In 2012, the trial court in the underlying litigation ultimately awarded Bronwood damages, costs, and attorney fees totaling approximately $3.5 million against GPAC and awarded Tahoe Reno and certain other parties $174,833.83 in costs and $1,100,780.27 in attorney fees from Bronwood. The other parties to the fee award subsequently assigned their interest in the judgment to Tahoe Reno. The judgment also provided that there was no alter ego relationship between Tahoe Reno, GPAC, or their members.
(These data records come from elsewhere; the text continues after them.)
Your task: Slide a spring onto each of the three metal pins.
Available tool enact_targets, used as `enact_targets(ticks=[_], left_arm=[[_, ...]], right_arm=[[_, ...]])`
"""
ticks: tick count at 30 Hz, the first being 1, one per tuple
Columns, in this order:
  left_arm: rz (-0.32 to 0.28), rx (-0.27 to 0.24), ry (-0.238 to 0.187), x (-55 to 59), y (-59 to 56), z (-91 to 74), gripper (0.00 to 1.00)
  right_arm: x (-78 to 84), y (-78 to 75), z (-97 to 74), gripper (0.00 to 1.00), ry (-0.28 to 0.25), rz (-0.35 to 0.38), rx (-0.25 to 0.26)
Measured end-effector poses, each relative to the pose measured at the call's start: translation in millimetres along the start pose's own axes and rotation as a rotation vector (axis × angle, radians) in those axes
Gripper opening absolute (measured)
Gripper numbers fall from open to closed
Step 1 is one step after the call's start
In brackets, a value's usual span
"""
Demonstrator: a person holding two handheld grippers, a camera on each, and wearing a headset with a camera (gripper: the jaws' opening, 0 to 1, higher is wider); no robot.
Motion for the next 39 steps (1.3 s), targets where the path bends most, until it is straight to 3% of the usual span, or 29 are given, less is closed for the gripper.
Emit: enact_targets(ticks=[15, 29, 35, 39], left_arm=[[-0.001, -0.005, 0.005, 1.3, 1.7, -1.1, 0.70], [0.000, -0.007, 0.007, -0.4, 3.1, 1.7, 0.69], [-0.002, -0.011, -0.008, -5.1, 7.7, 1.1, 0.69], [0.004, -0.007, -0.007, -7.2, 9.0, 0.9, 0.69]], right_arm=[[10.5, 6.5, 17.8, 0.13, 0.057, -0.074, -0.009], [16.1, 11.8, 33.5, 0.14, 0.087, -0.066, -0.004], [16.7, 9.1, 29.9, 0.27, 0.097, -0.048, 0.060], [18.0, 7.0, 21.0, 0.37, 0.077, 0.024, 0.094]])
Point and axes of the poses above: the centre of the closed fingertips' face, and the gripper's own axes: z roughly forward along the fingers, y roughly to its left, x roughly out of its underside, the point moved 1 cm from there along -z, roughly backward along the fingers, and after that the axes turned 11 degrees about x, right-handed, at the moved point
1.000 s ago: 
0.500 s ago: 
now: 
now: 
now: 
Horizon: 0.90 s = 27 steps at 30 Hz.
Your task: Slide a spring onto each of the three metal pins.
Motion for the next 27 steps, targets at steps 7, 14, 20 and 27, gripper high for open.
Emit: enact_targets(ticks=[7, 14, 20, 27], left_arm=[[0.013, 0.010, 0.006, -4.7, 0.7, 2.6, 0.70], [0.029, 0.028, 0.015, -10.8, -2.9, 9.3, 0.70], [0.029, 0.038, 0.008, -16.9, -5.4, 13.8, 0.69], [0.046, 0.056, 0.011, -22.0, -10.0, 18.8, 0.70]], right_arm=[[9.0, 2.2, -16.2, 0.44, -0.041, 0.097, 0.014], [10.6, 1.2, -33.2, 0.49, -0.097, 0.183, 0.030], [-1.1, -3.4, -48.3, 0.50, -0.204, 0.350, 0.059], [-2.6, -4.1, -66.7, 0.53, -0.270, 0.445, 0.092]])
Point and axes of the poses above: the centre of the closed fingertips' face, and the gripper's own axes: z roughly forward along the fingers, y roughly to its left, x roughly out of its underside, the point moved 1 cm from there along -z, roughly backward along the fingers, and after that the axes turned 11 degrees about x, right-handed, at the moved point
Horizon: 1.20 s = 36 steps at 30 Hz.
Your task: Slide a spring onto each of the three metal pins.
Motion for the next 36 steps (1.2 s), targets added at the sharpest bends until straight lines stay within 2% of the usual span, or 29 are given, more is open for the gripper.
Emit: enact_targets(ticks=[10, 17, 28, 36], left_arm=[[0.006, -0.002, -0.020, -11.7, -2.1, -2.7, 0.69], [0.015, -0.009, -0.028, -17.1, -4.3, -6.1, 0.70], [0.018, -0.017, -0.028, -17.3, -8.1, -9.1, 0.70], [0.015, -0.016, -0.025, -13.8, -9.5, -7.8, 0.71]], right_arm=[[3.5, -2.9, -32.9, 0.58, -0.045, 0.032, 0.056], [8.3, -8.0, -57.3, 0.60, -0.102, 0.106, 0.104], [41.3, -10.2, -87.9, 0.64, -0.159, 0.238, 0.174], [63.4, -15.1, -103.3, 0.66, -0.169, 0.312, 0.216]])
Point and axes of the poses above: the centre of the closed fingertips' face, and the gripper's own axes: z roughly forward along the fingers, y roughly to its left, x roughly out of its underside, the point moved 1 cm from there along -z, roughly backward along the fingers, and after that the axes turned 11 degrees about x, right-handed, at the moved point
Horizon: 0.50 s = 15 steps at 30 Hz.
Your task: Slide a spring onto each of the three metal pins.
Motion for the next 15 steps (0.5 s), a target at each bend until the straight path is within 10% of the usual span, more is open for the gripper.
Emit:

In an attempt to collect on the judgment, Tahoe Reno filed adversary proceedings against Bronwood and, as part of those proceedings, took the debtor's examinations of several individuals, including Katzenbach and Rosenfeld. Tahoe Reno, however, subsequently abandoned its collection efforts in favor of a separate lawsuit in federal court.
II. Tahoe Reno's federal action
In March 2014, Tahoe Reno filed a declaratory relief action in federal district court in Nevada against Bronwood and others: Tahoe Reno Indus. Ctr., LLC v. Bronwood, LLC, et al. (D.Nev. June 16, 2014, 3:14-cv-00170-RCJ-VPC) 2014 U.S.Dist. Lexis 81576 (the federal action). In the federal action, Tahoe Reno sought to hold the defendants liable for the judgment in the underlying action on an alter ego theory of liability.
In June 2014, the district court dismissed the federal action on jurisdiction grounds. Among other things, the district court found that the assignment by the other parties of their interest in the judgment in the underlying litigation to Tahoe Reno was "collusive" and undertaken solely for jurisdictional purposes: "On balance, the Court is convinced that the assignment was made to create jurisdiction. . . . The only purpose for assigning the judgment to [Tahoe Reno] alone, for no consideration, the day before filing suit, was to create diversity jurisdiction."
III. Tahoe Reno's current action
In December 2014, six months after the dismissal of the federal action, Tahoe Reno initiated the instant action. Tahoe Reno's original complaint asserted three causes of action: "Alter Ego Liability"; "Fraudulent Conveyance"; and "Civil Conspiracy" Tahoe Reno premised its alter ego cause of action on the judgment in the underlying litigation and sought to recover various unidentified compensatory damages, as well as punitive damages, because defendants "engaged in intentional fraud and conduct which evidenced a wanton disregard for the rights of others" and were "guilty of oppression, fraud and malice."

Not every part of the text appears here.